Lol, if Microsoft thinks that they don't have to learn from this then you are agreeing that this thing can happen again. My take here is that both systems are at problem here. Its a design failure that allows a critical dependency running in kernel mode bringing entire system down for millions of people.
Could anyone explain how microsoft and crwodstrike are related . Is it the Windows users that manually installs this spyware or it comes pre-installed with Windows default OS ??
Yes. Users install crowdstrike to monitor many metrics like performance, security threats at network level as well. Generally IT admins at your company do it.
@@SudharshaunMugundan thanks for your answer , it’s clear . Now I see the point from Arpit that it’s the individual / companies liable who’s installing such softwares . But still have some curious qns on the kernel level programming itself : 1) if some program is trying to access invalid memory location , why crash the whole OS ? 2) If I understood well windows has kernel level APIs which kernel level software ( like falcon from crowdsource ) can access . Why give such clients direct access to these apis ? Like why not have a wrapper around kernel apis which is built by Microsoft and then let 3rd parties interact with those . At least it’ll not crash the whole os .
@@abhishekkoranga13781) because it is not a user level program, it's a system driver and a null dereference at that level can cause further damage/inconsistency. to prevent it, the OS crashes. 2) wrappers slow stuff down (I guess).
@@abhishekkoranga1378 First of all, regarding the point about liability, companies pay millions of dollars to Crowdstrike, so it's entirely Crowdstrike's responsibility to ensure that they're delivering a proper product. Regarding the first question, my guess is that Crowdstrike tried to access an arbitrary memory pointer, which from the OS perspective is either an erroneous behaviour or an attempted cyber attack. Hence to safeguard itself, it tries to reboot. But since the access is at kernel level, the issue occurs during the booting logic itself and hence we get a bootloop. Now coming to the part about kernel access, OS has this concept called Memory Isolation. In simple words, one software can't usually see any OS level changes being done by other software. But for anti-malware tools to function, they need to observe all the different interactions being done by other software. Hence they require elevated permissions and direct kernel access to ensure nothing fishy is going on.
If crowdstrike released an update, who was the person who installed the update? Are you saying that all the operation engineers across the world installed the released update at the same point of time? I would blame the person responsible for installing the update without first testing it on a test environment machine first.
It is an auto update.
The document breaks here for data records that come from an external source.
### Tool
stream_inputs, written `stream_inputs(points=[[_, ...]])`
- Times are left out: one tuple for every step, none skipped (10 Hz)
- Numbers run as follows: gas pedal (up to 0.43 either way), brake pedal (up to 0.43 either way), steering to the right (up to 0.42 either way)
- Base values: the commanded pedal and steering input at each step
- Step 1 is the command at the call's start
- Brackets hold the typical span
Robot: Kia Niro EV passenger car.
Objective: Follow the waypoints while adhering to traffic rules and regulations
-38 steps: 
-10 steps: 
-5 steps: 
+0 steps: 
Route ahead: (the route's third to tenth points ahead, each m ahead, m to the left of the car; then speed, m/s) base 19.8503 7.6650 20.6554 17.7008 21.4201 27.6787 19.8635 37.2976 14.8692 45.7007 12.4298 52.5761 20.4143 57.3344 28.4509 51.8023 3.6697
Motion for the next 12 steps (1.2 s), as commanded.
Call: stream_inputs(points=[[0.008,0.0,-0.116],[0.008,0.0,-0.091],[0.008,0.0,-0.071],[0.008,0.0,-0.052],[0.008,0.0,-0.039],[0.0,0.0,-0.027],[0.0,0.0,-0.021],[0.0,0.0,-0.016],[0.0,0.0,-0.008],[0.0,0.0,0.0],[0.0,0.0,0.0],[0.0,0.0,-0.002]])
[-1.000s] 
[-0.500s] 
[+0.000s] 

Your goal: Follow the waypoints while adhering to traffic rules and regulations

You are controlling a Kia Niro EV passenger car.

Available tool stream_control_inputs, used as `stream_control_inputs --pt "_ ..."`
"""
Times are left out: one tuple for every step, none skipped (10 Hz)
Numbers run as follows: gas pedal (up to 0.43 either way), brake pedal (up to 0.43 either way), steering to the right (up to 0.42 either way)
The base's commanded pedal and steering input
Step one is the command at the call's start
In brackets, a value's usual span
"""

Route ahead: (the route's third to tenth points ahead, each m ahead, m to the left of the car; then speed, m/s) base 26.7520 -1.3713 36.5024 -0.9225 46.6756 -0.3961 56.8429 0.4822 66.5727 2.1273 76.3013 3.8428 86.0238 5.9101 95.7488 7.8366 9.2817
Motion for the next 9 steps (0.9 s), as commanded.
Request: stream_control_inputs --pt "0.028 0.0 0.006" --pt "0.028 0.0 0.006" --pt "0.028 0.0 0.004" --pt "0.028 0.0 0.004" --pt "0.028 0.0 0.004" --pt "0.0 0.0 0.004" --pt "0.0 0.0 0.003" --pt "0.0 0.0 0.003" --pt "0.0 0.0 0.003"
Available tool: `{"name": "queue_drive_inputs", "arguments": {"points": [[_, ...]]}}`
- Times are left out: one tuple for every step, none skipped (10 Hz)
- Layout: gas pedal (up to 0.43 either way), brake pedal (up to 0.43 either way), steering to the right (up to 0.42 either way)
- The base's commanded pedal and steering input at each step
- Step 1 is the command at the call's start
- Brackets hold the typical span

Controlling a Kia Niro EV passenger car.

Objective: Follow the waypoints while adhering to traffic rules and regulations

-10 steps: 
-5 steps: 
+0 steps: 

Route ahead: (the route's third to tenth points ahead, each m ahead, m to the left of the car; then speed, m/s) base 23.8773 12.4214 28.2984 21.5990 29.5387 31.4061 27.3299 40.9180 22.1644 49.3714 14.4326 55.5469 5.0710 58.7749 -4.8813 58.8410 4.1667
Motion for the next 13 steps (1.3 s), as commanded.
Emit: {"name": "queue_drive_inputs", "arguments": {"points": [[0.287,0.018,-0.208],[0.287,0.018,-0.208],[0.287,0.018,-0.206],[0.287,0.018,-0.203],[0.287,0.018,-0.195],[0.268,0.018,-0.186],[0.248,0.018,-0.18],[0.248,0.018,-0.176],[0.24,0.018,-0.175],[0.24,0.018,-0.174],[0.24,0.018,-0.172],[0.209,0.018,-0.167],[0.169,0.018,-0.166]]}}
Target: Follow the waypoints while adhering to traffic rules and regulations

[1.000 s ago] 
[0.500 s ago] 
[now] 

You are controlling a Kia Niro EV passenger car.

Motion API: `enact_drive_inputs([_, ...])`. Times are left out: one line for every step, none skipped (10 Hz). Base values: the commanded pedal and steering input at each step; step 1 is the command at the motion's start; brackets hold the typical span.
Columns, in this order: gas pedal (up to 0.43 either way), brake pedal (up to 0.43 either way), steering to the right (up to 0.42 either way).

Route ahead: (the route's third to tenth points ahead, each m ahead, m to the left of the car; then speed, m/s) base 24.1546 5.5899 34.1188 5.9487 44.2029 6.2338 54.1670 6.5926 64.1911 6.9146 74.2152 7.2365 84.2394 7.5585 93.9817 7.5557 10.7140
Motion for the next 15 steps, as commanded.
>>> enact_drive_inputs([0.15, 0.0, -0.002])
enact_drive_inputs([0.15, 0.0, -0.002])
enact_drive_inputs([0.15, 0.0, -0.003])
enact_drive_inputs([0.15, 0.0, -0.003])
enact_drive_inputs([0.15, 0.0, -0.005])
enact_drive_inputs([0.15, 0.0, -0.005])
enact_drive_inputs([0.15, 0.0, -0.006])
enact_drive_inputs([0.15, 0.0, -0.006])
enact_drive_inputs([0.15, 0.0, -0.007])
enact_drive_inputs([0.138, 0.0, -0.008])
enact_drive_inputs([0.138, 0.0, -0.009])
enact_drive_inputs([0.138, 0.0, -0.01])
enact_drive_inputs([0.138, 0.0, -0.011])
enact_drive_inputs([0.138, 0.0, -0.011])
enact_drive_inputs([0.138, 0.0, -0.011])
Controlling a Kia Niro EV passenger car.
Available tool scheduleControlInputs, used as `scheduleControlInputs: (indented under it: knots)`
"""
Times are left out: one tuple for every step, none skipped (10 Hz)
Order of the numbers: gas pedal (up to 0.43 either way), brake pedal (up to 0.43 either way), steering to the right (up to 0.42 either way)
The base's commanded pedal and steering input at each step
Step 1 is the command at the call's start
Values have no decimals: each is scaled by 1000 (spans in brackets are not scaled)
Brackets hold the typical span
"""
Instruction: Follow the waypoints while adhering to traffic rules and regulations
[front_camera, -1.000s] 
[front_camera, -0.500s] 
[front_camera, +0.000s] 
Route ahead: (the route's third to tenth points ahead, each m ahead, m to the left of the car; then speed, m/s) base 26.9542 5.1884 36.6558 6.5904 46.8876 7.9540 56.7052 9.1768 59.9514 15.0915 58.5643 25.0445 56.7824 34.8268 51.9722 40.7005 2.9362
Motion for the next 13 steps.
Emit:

Generally there would not read much into it and install. These applications use a clever strategy to give as minimal as info as possible for updates before the update happens. So if the update is flagged as a security update you wouldn't think twice before clicking the update.
@@SudharshaunMugundan Thats a bad practice hiding in plain sight. If we application developers go through dev, sit, perf, uat, stage environments to put a new feature into production. The people working at kernel level, which is much more important than the application level dont atleast run it on a test environment before deploying to production? However big/critical an update be, i still feel it has to be atleast tested once before deploying it. This is a good learning curve.
This is totally windows fault. What are you talking about? Its like telling a customer that it is a employee's or a contractor's fault, not the company's.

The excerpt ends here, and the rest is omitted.